Prompt:
Lines of the material that include the string "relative" should be returned.

· · · · ·

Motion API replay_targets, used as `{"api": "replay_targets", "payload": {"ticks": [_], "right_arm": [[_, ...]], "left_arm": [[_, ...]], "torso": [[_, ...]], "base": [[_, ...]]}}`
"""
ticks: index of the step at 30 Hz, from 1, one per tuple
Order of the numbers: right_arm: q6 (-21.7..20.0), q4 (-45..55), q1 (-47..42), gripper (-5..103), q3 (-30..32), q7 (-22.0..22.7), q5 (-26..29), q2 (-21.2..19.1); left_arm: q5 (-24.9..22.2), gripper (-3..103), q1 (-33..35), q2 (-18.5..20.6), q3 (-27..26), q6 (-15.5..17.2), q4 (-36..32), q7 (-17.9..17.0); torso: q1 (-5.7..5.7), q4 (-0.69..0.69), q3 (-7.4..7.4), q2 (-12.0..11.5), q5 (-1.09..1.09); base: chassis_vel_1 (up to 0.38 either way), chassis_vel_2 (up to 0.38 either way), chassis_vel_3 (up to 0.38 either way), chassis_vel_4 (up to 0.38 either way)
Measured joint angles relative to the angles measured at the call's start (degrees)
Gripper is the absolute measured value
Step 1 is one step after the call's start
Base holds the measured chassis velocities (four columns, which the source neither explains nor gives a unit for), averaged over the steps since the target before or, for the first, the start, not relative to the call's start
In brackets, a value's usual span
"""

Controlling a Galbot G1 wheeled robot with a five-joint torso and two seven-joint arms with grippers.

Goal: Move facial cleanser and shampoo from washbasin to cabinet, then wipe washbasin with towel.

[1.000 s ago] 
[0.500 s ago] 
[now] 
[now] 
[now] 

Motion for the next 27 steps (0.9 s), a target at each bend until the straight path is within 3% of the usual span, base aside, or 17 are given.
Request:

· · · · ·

Result of the exercise:
Measured joint angles relative to the angles measured at the call's start (degrees)
Base holds the measured chassis velocities (four columns, which the source neither explains nor gives a unit for), averaged over the steps since the target before or, for the first, the start, not relative to the call's start

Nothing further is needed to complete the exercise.